La soutenabilité, c'est pas plus durable mais ça fait bien.

Les entreprises s'accordent de plus en plus sur une définition des pratiques durables qui respectent la planète.

Les entreprises s'accordent de plus en plus sur une définition des pratiques durables qui respectent la planète. Dans le monde du business, la soutenabilité (naguère développement durable) est à la mode. Il existe des classements et des "awards" sur ce type de critères. De nombreux facteurs positifs pour la planète peuvent en effet être mesurés pour noter une entreprise : les quantités et la nature de l'énergie utilisée, le recyclage etc. L'aspect humain peut également être inclus, de même que des indices de bonne conduite financière.

Ce qui se joue ici est essentiellement de la communication, ne soyons pas dupes.

Voyons quelques exemples d'entreprises mises en avant de donner notre opinion.

BMW a été citée dans le classement de Corporate Knights. A chaque proccess cette entreprise s'évertue depuis longtemps à faire preuve de modération et à minimiser son impact sur l'environnement. Ses produits sont censés refléter également cet état d'esprit. BMW est un acteur fort de l'hybride et de l'électrique. Concernant l'aspect humain, l'entreprise est également vertueuse avec la mise en avant des séniors et des femmes.

Depuis 2001, cette entreprise a réduit de 40% ses rejets de CO2 !

L’Oréal SA a quant-à elle, sur la période 2005-2016, baissé de 67% son CO2 tout en augmentant de presque 30% sa production. Ses fondations oeuvrent pour le climat et pour l'émancipation des femmes. La féminité ne doit pas se cantonner à des bijoux, des vêtements et des cosmétiques, promouvoir les femmes est aussi un engagement fort pour la durabilité. Le luxe la beauté et la mode sont souvent synonymes de gâchis et de désastres environnementaux. Pour l'entreprise, les matériaux doivent être nobles et si possible renouvelables.
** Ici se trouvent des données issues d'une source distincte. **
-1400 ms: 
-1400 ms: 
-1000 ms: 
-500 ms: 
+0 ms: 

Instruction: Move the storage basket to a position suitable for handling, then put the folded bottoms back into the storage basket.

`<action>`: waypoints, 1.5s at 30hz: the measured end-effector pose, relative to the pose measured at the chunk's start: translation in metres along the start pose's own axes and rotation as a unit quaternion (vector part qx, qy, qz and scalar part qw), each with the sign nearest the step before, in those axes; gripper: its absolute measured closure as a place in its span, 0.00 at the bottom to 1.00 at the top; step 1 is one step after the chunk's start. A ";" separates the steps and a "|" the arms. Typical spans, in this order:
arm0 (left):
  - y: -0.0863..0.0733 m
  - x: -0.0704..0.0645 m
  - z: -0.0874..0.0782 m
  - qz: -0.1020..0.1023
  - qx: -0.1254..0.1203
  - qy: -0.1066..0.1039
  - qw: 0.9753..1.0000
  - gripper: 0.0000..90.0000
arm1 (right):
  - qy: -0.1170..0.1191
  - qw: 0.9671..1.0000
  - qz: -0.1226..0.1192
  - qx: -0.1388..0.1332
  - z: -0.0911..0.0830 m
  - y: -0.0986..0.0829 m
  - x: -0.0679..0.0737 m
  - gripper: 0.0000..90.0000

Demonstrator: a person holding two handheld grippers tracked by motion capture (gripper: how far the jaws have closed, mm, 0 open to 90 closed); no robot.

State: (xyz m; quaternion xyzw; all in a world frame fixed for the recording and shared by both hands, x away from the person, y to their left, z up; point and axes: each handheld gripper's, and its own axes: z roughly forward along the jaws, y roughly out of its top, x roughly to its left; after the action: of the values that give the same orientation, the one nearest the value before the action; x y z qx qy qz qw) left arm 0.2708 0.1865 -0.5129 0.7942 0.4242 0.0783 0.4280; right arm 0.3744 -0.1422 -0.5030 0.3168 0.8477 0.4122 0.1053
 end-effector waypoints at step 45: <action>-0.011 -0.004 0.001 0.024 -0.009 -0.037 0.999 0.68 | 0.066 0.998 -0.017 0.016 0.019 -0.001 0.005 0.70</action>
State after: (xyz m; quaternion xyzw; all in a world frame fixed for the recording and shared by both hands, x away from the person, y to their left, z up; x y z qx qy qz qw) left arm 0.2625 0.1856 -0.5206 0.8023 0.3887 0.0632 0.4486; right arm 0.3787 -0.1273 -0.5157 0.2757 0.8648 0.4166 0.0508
L'impact sur la planète doit être le plus modéré qui soit.

Chez les petites entreprises, c'est la même chose !

GMKYS Publishing est moins connue. C'est une enseigne qui exploite des sites avec une grosse part de l'activité sur de la vente de bijoux. Cette petite entreprise engagée dans l'artisanat a fait un effort conséquent de gestion optimisée des stocks là où comme les autres entreprises travaillant sur ce créneau elle opérait en drop shipping. Au prix de nombreuses conséquences environnementales qui désolaient les employés. L'entreprise a décidé d'opérer son propre stock, optimisant son bilan CO2 de 40%. Elle promeut également en interne les femmes à des postes clefs.

Enfin, de nombreuses personnes ayant une conscience écologique affirmée travaillent en utilisant du matériel d'occasion. Des divisions entières, des start-ups sont équipées grâce à des chaises et ordinateurs rachetés après des faillites. Classe !

Notre opinion : Greenwasher n'est pas Washer

Tout cela est louable, très louable. Chaque initiative va dans le bon sens, celui de réduire son empreinte. Mais malheureusement, in fine ce qui compte en matière d'écologie - c'est de la froide et élémentaire science-physique - ce sont les valeurs absolues qui altèrent chaque jour un peu plus notre environnement. Un fondeur d'aluminium en plein air de Pokhora sera plus vertueux qu'un supermarché Français, ce dernier fût-il bio et avant-gardiste sur tous les facteurs.

En effet chaque altération environnementale est durable. Faire mieux ou moins, c'est faire quand même. Et ce « faire » abîme. Les stocks de terres rares, de pierres précieuses et autre matières premières ne sont pas infinies. Chaque extraction implique du CO2 supplémentaire pour extraire de nouveau, d'une manière plus difficile et donc coûteuse en ressources.

Ne devrait-on pas plutôt tout repenser en profondeur ? Et cela passe par commencer par exposer les faits pour démonter les solutions et progrès qui n'en sont pas vraiment.